Security researchers disclosed a cyberespionage campaign named CRESCENTHARVEST that began after January 9 and used deceptive .LNK shortcut files inside RAR archives to deliver a remote access trojan and information stealer to supporters of Iran’s protests. It is not known if any attacks succeeded.
KEY FACTS
- Incident CRESCENTHARVEST espionage campaign targeting Iran protest supporters
- Observed activity detected after January 9
- Payload remote access trojan and information stealer delivered via .LNK files in RAR archives
- Command and control uses domain servicelog-information[.]com
A report by Acronis Threat Research Unit said it observed the activity after January 9 and that the attack chain begins with a malicious RAR archive claiming to contain protest images and videos.

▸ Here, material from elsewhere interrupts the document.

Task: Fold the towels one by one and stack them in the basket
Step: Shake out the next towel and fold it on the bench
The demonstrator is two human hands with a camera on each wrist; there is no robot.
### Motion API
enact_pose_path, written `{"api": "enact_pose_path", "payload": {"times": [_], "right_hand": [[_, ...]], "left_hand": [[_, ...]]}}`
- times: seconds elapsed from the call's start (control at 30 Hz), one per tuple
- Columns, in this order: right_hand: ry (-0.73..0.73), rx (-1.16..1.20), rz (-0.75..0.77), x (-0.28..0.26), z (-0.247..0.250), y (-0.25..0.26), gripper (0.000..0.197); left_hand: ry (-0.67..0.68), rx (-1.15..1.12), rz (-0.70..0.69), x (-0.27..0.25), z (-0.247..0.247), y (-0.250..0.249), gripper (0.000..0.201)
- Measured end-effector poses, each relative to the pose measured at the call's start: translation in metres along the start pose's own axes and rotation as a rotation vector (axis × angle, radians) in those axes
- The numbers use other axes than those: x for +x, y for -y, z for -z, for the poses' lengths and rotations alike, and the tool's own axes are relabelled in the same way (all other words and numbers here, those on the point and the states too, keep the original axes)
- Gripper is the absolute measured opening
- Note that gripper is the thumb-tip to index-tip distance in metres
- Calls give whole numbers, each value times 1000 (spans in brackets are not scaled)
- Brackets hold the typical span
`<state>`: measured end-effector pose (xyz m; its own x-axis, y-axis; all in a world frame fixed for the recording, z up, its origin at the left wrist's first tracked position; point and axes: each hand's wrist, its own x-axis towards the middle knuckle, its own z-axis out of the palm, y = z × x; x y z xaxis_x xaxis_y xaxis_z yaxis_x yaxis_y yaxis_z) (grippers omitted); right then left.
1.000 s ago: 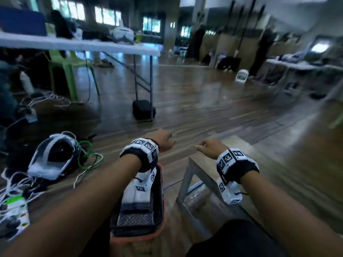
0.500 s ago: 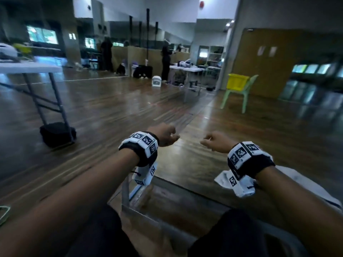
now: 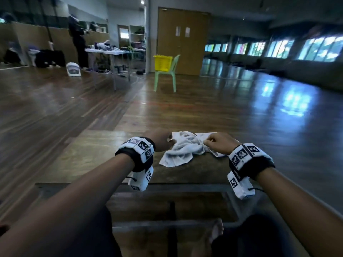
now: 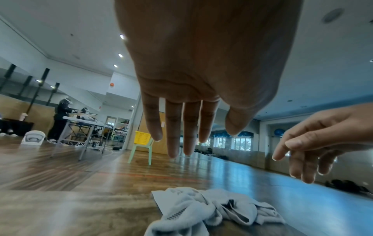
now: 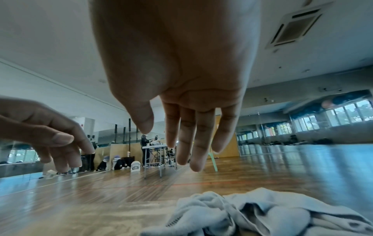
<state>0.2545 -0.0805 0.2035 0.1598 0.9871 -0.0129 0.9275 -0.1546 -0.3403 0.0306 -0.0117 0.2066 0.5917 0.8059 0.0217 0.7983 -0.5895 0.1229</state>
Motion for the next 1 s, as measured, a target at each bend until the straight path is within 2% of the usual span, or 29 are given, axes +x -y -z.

Attackers bundled authentic media with a Farsi language update to increase credibility and used Windows shortcut files with double extensions such as .jpg.lnk or .mp4.lnk. The shortcuts run PowerShell to fetch another archive while simultaneously opening a benign image or video to trick victims.

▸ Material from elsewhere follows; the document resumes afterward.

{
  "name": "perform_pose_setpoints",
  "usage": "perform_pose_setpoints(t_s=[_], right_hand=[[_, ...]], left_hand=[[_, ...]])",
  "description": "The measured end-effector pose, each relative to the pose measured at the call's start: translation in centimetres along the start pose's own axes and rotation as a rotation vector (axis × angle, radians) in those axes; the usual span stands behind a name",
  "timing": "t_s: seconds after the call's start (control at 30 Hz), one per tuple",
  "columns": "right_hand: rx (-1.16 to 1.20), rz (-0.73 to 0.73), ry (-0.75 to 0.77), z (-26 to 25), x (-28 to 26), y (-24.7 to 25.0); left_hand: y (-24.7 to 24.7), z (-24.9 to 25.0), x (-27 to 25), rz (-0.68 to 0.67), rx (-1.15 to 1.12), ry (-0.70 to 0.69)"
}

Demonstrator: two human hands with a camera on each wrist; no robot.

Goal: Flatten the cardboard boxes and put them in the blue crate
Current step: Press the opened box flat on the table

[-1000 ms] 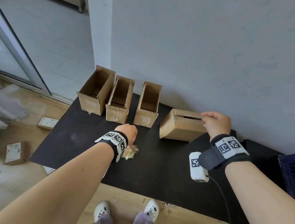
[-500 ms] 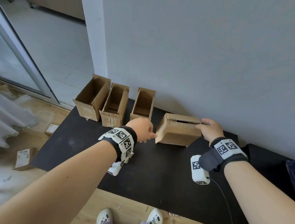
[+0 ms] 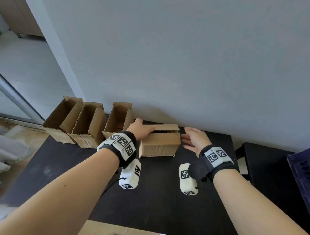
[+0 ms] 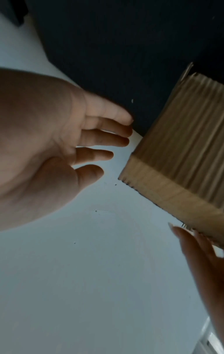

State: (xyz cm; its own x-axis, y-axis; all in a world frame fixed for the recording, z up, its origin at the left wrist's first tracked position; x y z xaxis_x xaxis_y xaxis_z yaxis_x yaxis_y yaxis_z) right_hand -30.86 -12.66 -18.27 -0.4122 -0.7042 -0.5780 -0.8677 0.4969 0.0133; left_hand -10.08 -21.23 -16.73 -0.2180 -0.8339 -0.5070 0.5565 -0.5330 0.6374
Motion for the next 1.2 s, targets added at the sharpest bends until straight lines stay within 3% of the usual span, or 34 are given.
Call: perform_pose_setpoints(t_s=[0.13,0.47,0.77,0.87,1.1,1.2], right_hand=[[0.026,-0.080,-0.024,0.8,0.5,-0.6],[-0.150,-0.194,0.060,0.0,0.0,0.3],[-0.432,-0.110,0.269,-3.2,-2.2,0.3],[-0.430,-0.082,0.304,-4.5,-3.6,0.2],[-0.386,0.018,0.370,-6.9,-6.6,0.1],[-0.392,0.050,0.408,-7.7,-7.8,0.1]], left_hand=[[-1.7,-0.3,-0.3,-0.106,-0.109,0.118],[-2.2,1.3,-0.2,-0.070,-0.107,0.039],[0.0,4.3,-1.9,-0.029,0.015,-0.092],[1.1,5.2,-3.2,-0.001,0.029,-0.132],[2.4,6.0,-4.8,-0.094,-0.210,-0.115],[2.9,6.6,-5.6,-0.124,-0.213,-0.133]])
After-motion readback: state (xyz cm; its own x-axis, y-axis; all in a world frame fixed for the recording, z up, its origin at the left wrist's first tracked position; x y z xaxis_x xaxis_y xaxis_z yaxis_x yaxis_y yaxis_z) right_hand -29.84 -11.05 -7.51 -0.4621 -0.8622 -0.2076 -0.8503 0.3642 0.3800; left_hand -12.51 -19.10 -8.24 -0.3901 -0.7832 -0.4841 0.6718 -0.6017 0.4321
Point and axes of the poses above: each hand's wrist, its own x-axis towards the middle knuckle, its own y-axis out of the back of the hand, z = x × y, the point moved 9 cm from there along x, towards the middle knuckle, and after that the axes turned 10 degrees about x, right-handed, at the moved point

The retrieved ZIP includes a Google signed binary named “software_reporter_tool.exe” and several DLL files. The signed binary sideloads two rogue libraries: urtcbased140d_d.dll, which extracts Chrome app bound encryption keys, and version.dll, the remote access tool that harvests credentials and system data.

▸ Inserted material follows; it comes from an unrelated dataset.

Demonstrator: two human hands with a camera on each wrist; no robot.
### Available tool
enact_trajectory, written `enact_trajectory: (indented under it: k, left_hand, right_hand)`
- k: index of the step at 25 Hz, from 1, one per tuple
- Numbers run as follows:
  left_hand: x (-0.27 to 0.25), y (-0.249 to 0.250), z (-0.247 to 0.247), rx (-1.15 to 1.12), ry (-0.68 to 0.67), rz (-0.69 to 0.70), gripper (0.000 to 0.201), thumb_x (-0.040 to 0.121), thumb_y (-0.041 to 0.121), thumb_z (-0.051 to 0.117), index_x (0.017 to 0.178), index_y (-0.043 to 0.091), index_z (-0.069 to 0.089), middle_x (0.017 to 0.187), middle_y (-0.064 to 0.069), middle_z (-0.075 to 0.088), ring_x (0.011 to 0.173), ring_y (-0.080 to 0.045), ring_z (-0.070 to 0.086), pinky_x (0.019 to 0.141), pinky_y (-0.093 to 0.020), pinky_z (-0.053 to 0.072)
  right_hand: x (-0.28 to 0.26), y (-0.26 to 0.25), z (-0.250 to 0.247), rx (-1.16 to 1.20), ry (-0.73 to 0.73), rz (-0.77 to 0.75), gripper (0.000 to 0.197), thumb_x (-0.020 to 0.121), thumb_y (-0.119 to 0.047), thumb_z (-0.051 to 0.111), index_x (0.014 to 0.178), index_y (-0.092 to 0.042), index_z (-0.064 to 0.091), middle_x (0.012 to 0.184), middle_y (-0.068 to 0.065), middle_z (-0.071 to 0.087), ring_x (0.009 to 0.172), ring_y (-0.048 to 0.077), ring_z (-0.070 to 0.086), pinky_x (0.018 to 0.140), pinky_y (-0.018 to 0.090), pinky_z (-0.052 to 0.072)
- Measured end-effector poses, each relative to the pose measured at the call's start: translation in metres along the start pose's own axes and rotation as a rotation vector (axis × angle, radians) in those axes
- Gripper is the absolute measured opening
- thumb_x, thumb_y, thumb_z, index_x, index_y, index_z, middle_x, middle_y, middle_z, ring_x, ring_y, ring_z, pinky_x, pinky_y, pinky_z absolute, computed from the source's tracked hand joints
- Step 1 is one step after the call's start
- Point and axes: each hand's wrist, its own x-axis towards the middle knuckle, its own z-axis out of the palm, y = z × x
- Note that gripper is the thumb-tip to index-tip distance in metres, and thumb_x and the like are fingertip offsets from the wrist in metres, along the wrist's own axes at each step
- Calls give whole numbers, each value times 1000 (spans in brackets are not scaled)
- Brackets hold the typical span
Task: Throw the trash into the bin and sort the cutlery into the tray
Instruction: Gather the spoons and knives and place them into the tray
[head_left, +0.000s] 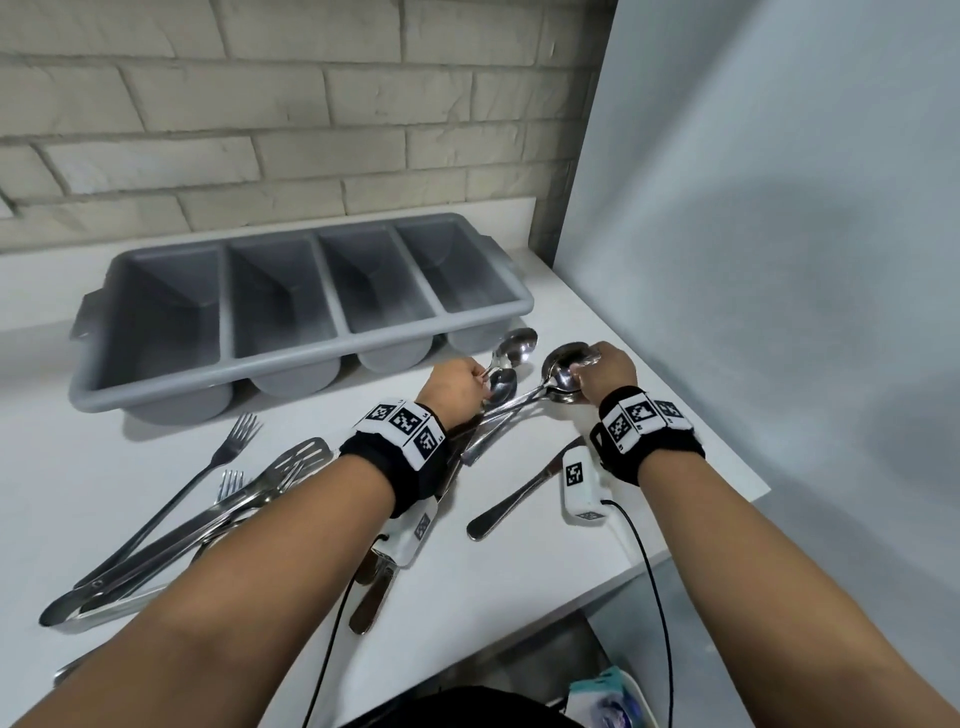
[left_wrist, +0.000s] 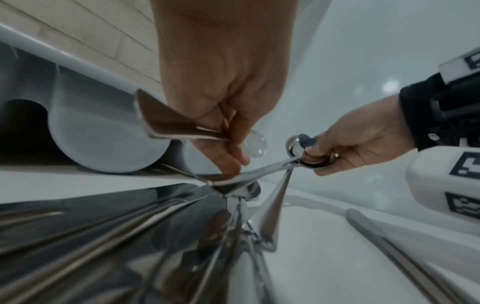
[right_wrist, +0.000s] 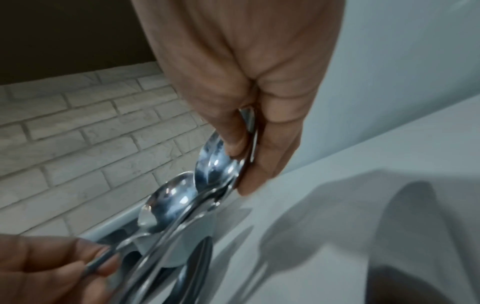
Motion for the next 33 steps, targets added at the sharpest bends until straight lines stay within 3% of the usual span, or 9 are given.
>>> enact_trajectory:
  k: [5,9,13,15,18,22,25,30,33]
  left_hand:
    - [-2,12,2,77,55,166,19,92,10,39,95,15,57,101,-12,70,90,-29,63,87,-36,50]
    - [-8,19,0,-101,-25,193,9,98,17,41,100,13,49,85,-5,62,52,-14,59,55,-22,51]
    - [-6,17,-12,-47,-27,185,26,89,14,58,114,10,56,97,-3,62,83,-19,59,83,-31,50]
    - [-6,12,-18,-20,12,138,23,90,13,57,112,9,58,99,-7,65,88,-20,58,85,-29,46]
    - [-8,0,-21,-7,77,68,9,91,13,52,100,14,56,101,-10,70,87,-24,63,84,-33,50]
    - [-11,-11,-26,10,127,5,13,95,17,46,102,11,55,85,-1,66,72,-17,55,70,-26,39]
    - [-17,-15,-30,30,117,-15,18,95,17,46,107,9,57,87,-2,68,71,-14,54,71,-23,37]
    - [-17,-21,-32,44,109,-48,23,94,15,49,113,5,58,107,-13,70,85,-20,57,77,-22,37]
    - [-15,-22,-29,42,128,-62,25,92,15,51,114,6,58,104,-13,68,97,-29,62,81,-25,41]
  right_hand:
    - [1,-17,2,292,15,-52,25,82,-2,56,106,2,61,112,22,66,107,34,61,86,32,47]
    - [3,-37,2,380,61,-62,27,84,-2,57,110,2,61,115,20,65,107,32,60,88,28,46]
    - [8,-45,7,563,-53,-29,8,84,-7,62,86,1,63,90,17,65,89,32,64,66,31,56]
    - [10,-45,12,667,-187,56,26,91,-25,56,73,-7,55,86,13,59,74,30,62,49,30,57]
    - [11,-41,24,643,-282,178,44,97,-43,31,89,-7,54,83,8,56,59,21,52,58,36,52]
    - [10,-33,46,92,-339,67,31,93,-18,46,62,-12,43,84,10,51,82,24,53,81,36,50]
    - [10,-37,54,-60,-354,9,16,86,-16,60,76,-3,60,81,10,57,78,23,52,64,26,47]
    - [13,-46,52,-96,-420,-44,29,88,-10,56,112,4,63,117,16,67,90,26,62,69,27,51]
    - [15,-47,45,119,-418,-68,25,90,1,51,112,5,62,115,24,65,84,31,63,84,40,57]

The malware uses Windows WinHTTP APIs to contact servicelog-information[.]com and supports commands to list security products steal browser history and credentials harvest Telegram session data log keystrokes and upload files. Investigators have not reported confirmed successful infections.
WHY IT MATTERS
The campaign shows continued use of event driven social engineering and DLL sideloading to target Farsi speaking individuals linked to the protests. If successful the tools can enable credential theft account compromise and long term surveillance of targeted users.